DNA research has confirmed that bones located in an axe box, in a disused Melbourne prison are those of the infamous Tipperary-Australian bushranger Ned Kelly, whose father, John Kelly, was transported from Moyglass, near Fethard, Thurles, Co Tipperary for stealing two pigs.

Edward “Ned,” Kelly (1854–80) was the last and most controversial of Victorian bushrangers. Pursued by police for robbery and murder, he was finally captured and hanged at the Melbourne Gaol, after a gun fight with police at Glenrowan in 1880.

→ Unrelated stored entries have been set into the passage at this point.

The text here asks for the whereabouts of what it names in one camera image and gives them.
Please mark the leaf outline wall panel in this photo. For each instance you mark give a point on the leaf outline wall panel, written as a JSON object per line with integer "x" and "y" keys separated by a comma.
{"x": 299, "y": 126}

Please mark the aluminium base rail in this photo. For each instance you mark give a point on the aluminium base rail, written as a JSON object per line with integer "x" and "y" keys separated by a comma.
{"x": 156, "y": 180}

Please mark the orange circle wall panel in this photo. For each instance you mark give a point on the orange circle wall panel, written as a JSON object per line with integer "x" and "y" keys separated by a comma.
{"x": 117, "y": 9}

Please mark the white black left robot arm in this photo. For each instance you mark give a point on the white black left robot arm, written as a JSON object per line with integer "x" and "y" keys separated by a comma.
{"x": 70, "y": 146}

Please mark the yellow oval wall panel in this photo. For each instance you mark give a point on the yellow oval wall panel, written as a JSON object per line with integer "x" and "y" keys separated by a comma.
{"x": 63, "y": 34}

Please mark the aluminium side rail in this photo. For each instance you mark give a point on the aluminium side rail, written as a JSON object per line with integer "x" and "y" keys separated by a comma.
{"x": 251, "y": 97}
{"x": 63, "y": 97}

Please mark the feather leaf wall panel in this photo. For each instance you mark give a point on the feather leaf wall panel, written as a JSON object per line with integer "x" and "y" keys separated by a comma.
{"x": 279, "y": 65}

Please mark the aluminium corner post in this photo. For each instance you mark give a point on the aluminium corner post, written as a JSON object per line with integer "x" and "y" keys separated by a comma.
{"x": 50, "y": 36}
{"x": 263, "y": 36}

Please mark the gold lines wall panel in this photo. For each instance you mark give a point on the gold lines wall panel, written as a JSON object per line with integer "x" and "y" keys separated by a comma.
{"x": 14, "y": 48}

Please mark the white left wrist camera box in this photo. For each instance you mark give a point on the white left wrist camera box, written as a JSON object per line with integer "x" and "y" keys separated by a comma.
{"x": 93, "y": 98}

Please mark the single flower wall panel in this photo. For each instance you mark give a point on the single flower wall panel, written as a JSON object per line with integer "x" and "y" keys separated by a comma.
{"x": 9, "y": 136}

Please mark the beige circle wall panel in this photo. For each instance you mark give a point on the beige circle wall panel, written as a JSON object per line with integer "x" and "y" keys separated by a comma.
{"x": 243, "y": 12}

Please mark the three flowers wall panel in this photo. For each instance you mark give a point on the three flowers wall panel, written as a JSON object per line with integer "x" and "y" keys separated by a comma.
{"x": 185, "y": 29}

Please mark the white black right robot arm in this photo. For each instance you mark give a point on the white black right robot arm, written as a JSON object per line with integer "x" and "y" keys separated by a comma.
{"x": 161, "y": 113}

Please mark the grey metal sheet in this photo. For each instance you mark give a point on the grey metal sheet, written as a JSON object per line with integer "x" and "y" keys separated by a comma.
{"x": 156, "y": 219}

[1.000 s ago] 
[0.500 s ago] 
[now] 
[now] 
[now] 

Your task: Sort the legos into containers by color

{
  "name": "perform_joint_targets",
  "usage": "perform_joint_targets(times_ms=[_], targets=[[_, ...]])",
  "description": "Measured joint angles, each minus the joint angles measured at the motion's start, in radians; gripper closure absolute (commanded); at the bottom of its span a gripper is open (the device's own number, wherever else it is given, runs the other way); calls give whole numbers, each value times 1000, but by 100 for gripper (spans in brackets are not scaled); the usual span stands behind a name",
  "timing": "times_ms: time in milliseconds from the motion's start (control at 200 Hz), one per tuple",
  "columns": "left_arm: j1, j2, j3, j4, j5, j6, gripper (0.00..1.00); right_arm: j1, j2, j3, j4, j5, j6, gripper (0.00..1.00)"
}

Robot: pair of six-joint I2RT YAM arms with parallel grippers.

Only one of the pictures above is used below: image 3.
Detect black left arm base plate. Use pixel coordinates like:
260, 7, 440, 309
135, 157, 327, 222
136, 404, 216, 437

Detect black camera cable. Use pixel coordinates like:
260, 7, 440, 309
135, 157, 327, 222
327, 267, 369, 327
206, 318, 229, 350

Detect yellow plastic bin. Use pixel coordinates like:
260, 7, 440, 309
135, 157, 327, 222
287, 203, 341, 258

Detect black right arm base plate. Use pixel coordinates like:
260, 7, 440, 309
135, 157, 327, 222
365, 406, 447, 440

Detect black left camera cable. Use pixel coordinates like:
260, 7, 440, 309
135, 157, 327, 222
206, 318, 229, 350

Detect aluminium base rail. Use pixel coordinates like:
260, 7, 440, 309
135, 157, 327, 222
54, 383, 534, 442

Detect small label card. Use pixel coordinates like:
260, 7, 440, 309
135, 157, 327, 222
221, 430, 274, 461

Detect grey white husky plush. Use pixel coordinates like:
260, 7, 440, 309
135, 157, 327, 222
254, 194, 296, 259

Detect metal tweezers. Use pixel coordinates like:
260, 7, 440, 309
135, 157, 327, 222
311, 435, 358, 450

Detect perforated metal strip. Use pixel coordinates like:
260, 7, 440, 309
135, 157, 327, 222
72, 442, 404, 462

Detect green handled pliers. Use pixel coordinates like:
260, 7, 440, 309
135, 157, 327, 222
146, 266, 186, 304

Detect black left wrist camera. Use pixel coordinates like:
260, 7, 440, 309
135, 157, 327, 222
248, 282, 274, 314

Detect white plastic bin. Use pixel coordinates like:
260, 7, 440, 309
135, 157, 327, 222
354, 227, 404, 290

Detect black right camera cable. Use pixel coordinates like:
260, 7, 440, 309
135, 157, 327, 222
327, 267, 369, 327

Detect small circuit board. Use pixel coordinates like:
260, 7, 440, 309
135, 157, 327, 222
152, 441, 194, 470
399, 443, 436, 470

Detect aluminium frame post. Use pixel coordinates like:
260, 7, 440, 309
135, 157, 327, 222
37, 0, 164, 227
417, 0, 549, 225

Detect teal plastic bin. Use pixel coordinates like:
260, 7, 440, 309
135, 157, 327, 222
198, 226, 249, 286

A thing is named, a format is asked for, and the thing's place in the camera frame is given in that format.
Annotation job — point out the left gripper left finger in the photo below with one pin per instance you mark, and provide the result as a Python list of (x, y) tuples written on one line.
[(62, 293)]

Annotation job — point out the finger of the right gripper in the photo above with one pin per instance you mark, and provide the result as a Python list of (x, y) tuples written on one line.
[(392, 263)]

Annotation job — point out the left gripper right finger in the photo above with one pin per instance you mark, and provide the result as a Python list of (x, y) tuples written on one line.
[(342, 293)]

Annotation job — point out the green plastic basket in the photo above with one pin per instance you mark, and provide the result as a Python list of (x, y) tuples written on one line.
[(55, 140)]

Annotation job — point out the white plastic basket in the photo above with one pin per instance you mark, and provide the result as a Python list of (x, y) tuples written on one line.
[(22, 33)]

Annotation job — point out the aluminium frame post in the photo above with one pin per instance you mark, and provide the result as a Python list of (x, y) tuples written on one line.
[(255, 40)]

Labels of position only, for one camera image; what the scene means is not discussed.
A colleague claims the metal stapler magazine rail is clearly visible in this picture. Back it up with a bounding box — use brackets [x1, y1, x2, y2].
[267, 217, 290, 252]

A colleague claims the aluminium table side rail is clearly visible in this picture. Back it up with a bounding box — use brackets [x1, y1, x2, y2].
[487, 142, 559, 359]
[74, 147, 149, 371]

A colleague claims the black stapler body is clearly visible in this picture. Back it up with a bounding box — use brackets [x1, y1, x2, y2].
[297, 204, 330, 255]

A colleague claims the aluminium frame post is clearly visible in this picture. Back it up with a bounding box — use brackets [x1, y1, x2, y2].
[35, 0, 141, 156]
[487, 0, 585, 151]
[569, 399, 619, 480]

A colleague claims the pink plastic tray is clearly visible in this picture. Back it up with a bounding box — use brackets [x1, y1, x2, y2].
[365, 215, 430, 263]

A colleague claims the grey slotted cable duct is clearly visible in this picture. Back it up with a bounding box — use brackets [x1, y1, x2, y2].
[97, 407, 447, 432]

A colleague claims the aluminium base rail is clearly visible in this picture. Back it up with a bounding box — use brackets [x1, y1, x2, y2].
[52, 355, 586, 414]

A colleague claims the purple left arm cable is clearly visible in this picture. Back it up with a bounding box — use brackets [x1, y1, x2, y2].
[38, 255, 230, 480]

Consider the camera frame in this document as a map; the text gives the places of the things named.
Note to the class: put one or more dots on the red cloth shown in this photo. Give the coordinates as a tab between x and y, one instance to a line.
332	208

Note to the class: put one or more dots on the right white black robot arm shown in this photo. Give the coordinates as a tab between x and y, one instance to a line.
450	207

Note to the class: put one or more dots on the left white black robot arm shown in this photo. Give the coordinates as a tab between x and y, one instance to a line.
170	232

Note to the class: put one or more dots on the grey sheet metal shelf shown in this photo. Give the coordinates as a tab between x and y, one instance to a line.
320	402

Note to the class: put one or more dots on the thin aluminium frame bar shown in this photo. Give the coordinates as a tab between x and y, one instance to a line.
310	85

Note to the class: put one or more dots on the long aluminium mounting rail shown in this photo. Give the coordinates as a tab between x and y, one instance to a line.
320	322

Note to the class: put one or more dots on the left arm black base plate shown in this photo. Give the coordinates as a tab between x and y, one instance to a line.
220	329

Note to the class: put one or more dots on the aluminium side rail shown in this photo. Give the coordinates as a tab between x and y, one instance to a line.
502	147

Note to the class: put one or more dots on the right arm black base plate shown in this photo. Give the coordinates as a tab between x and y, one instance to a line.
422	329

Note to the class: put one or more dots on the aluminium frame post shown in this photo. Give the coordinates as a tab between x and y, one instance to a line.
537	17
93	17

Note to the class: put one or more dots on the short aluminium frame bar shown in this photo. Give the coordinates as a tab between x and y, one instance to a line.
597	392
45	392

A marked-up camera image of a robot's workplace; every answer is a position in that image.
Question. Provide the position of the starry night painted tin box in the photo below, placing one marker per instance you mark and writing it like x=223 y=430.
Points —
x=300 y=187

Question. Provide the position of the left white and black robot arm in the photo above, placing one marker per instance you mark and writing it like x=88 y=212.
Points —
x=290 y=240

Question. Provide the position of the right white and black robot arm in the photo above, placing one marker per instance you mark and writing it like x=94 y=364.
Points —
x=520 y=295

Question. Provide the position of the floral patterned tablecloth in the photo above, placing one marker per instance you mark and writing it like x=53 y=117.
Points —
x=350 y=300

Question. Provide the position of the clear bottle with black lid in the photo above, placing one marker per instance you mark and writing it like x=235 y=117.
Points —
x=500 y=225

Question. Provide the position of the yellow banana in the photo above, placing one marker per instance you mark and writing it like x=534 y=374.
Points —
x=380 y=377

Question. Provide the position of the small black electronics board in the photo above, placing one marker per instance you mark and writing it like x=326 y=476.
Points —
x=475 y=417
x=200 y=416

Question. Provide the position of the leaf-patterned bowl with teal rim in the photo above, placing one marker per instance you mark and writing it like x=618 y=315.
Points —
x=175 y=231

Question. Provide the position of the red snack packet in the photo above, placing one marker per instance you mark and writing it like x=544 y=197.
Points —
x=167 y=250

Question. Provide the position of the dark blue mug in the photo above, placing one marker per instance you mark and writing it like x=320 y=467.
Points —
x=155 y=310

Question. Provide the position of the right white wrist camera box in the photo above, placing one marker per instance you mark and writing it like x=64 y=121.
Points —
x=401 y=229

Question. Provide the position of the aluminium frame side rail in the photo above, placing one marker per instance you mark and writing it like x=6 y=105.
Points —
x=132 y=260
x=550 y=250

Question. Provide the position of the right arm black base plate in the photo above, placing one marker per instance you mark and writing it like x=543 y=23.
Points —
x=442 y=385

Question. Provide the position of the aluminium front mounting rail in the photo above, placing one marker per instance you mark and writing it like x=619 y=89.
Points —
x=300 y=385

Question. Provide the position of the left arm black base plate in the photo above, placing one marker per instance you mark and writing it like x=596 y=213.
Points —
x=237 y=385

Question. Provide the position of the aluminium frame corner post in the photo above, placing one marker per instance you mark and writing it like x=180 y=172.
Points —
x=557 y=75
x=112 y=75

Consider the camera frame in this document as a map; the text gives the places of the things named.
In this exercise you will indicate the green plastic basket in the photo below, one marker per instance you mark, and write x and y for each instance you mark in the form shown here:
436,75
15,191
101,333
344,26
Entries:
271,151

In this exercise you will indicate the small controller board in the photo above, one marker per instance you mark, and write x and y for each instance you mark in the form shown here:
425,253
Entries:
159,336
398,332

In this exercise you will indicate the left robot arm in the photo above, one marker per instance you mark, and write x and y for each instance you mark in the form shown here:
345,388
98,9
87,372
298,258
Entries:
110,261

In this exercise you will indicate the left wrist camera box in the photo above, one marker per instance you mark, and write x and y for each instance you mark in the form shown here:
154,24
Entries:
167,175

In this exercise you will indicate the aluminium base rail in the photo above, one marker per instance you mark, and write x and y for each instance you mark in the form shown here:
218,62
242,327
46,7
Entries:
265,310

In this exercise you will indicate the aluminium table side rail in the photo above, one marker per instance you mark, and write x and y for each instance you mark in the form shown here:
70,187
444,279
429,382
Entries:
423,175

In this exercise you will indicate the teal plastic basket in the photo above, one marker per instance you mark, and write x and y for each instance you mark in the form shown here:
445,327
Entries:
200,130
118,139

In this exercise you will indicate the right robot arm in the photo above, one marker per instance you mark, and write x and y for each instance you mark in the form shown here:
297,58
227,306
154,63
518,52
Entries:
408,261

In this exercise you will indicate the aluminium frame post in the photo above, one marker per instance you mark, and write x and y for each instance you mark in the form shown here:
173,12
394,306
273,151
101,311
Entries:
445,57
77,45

Kelly survived a shootout with police in 1878 which saw himself, his brother Dan, and friends Joe Byrne and Steve Hart slapped with an £8,000 bounty, the largest reward ever offered in the British Empire, for anyone who found the gang dead or alive.

Considered by some as a cold-blooded killer, he became famous for wearing his home-made body armour. Kelly has also been described as a symbol of Irish-Australian resistance to the British ruling classes in Australia, during this period, taking on the might of the colonial authorities, at what he saw as corrupt police, injustice and greedy land barons.

Portrait of Ned Kelly circa 1860

In a final gun battle at Glenrowan, three of the gang members died and Kelly, dressed in home-made plate metal armour and helmet, was later wounded and arrested. The captured Kelly spent his last days in the same Gaol as his mother who was also serving a sentence in the women’s wing. Kelly was eventually sentenced to death for murder, following his gang’s killing of three policemen, and he was hanged in Melbourne Gaol on November 11th 1880.

After his execution, Kelly, was originally buried in a mass grave at the Old Melbourne Gaol, however, his remains, together with 33 other prisoners, were reburied in Pentridge Prison in 1929. The mass grave was excavated again in 2009, and an almost complete skeleton was found in a wooden axe box at the prison site, thus beginning the quest to identify which bones belonged to Ned Kelly.

Twenty months of scientific examination, involving forensic scientists in Australia and Argentina, using a DNA sample provided by Melbourne art teacher Leigh Olver, latter Kelly’s sister Ellen’s great-grandson, have now confirmed that the bones are indeed the remains of the infamous bushranger.

The outlaw’s skull, which was stolen from a glass display case in 1978, still remains missing and reports that the Victorian government will consider putting the skeleton on display, has been greeted with anger by another relative. Anthony Griffiths, a great-grandson of Kelly’s sister Grace, believes that a public exhibition of Kelly’s bones would be macabre and disgusting.

Rolling Stone Mick Jagger played the lead role in the 1970 movie “Ned Kelly” while Heath Ledger starred as the bandit in a 2003 remake, that also featured Orlando Bloom and Geoffrey Rush.

Kelly has also been the inspiration for many books, most notably Peter Carey’s novel “True History of the Kelly Gang“, which won the 2001 Booker Prize.